EXERCISE DESCRIPTION: Reproduce each record exactly, but exclude every picture.

INFORMATION START

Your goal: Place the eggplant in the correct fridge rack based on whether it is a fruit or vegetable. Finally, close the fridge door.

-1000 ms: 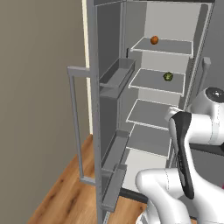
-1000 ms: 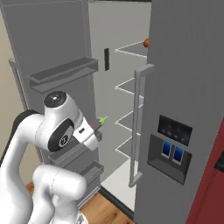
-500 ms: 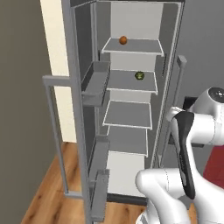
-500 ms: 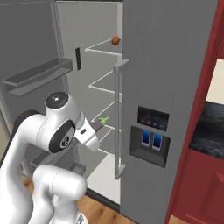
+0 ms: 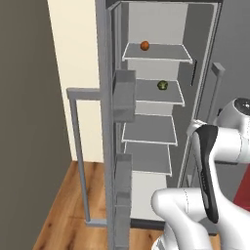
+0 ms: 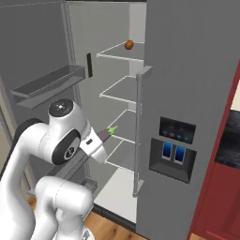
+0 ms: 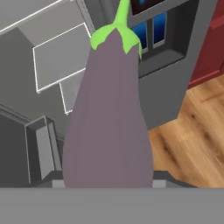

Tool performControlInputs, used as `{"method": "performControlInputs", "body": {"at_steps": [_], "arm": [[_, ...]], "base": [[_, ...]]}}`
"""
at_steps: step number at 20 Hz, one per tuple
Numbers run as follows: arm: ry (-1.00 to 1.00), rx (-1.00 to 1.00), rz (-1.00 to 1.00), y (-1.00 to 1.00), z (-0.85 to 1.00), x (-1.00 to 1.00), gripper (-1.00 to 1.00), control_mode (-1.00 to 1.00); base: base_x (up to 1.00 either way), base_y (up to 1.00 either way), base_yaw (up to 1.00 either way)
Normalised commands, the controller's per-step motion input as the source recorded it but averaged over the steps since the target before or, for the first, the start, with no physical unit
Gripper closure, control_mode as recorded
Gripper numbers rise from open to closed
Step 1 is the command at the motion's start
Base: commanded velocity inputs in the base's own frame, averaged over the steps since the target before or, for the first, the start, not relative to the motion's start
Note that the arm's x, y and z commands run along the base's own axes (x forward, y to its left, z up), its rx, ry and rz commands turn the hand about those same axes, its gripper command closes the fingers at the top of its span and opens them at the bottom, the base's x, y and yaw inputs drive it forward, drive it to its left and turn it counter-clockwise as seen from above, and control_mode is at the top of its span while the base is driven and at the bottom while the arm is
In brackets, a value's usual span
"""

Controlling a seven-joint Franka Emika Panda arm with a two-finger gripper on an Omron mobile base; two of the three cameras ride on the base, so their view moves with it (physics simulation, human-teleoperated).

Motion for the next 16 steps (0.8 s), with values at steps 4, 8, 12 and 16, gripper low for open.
{"method": "performControlInputs", "body": {"at_steps": [4, 8, 12, 16], "arm": [[0.00, 0.00, 0.00, 0.00, 0.00, 0.00, 1.00, 1.00], [0.00, 0.00, 0.00, 0.00, 0.00, 0.00, 1.00, 1.00], [0.00, 0.00, 0.00, 0.00, 0.00, 0.00, 1.00, 1.00], [0.00, 0.00, 0.00, 0.00, 0.00, 0.00, 1.00, 1.00]], "base": [[0.44, 0.29, -0.04], [0.57, 0.28, -0.01], [0.56, 0.04, 0.00], [0.49, 0.00, 0.00]]}}
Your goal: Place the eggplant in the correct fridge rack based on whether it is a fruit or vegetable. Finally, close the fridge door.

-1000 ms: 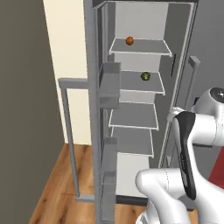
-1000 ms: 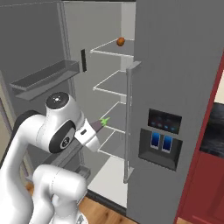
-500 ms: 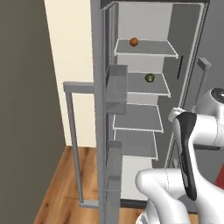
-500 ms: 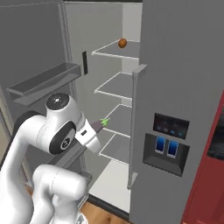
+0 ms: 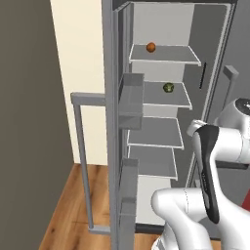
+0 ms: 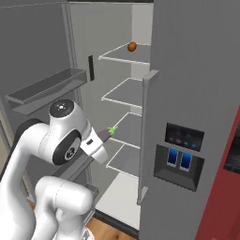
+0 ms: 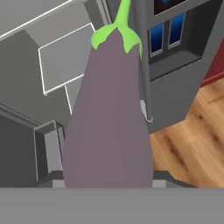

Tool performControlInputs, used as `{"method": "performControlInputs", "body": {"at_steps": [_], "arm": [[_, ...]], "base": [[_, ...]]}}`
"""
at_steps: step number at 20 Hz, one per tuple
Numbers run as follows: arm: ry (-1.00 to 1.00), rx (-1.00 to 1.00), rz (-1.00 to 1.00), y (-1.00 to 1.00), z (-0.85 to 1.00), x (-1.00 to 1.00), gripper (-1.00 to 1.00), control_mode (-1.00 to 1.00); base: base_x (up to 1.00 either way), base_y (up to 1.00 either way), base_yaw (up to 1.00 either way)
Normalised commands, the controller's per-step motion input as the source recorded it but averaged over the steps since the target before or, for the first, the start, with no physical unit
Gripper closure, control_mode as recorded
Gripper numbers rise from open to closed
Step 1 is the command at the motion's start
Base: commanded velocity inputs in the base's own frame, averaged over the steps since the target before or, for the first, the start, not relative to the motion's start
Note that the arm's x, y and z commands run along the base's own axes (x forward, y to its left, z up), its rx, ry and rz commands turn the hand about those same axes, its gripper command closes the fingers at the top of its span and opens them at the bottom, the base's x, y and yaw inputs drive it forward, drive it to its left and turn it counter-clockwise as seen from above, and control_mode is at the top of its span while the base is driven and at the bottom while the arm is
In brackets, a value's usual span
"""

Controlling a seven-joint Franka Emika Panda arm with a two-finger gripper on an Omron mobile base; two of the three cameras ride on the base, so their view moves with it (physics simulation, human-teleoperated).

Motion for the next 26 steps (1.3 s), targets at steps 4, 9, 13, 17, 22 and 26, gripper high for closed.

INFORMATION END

FINAL ANSWER:
Your goal: Place the eggplant in the correct fridge rack based on whether it is a fruit or vegetable. Finally, close the fridge door.

-1000 ms: 
-1000 ms: 
-500 ms: 
-500 ms: 
+0 ms: 
+0 ms: 
+0 ms: 

Tool performControlInputs, used as `{"method": "performControlInputs", "body": {"at_steps": [_], "arm": [[_, ...]], "base": [[_, ...]]}}`
"""
at_steps: step number at 20 Hz, one per tuple
Numbers run as follows: arm: ry (-1.00 to 1.00), rx (-1.00 to 1.00), rz (-1.00 to 1.00), y (-1.00 to 1.00), z (-0.85 to 1.00), x (-1.00 to 1.00), gripper (-1.00 to 1.00), control_mode (-1.00 to 1.00); base: base_x (up to 1.00 either way), base_y (up to 1.00 either way), base_yaw (up to 1.00 either way)
Normalised commands, the controller's per-step motion input as the source recorded it but averaged over the steps since the target before or, for the first, the start, with no physical unit
Gripper closure, control_mode as recorded
Gripper numbers rise from open to closed
Step 1 is the command at the motion's start
Base: commanded velocity inputs in the base's own frame, averaged over the steps since the target before or, for the first, the start, not relative to the motion's start
Note that the arm's x, y and z commands run along the base's own axes (x forward, y to its left, z up), its rx, ry and rz commands turn the hand about those same axes, its gripper command closes the fingers at the top of its span and opens them at the bottom, the base's x, y and yaw inputs drive it forward, drive it to its left and turn it counter-clockwise as seen from above, and control_mode is at the top of its span while the base is driven and at the bottom while the arm is
In brackets, a value's usual span
"""

Controlling a seven-joint Franka Emika Panda arm with a two-finger gripper on an Omron mobile base; two of the three cameras ride on the base, so their view moves with it (physics simulation, human-teleoperated).

Motion for the next 16 steps (0.8 s), with values at steps 4, 8, 12 and 16, gripper low for open.
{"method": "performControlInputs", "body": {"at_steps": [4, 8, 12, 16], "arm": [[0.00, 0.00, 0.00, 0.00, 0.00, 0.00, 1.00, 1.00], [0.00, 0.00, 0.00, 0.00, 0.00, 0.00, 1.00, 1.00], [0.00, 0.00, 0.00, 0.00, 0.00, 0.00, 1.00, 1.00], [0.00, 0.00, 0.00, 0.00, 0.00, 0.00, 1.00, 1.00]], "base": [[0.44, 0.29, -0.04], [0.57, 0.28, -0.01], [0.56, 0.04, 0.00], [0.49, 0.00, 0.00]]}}
Your goal: Place the eggplant in the correct fridge rack based on whether it is a fruit or vegetable. Finally, close the fridge door.

-1000 ms: 
-1000 ms: 
-500 ms: 
-500 ms: 
+0 ms: 
+0 ms: 
+0 ms: 

Tool performControlInputs, used as `{"method": "performControlInputs", "body": {"at_steps": [_], "arm": [[_, ...]], "base": [[_, ...]]}}`
"""
at_steps: step number at 20 Hz, one per tuple
Numbers run as follows: arm: ry (-1.00 to 1.00), rx (-1.00 to 1.00), rz (-1.00 to 1.00), y (-1.00 to 1.00), z (-0.85 to 1.00), x (-1.00 to 1.00), gripper (-1.00 to 1.00), control_mode (-1.00 to 1.00); base: base_x (up to 1.00 either way), base_y (up to 1.00 either way), base_yaw (up to 1.00 either way)
Normalised commands, the controller's per-step motion input as the source recorded it but averaged over the steps since the target before or, for the first, the start, with no physical unit
Gripper closure, control_mode as recorded
Gripper numbers rise from open to closed
Step 1 is the command at the motion's start
Base: commanded velocity inputs in the base's own frame, averaged over the steps since the target before or, for the first, the start, not relative to the motion's start
Note that the arm's x, y and z commands run along the base's own axes (x forward, y to its left, z up), its rx, ry and rz commands turn the hand about those same axes, its gripper command closes the fingers at the top of its span and opens them at the bottom, the base's x, y and yaw inputs drive it forward, drive it to its left and turn it counter-clockwise as seen from above, and control_mode is at the top of its span while the base is driven and at the bottom while the arm is
In brackets, a value's usual span
"""

Controlling a seven-joint Franka Emika Panda arm with a two-finger gripper on an Omron mobile base; two of the three cameras ride on the base, so their view moves with it (physics simulation, human-teleoperated).

Motion for the next 26 steps (1.3 s), targets at steps 4, 9, 13, 17, 22 and 26, gripper high for closed.

No more work is left in this exercise.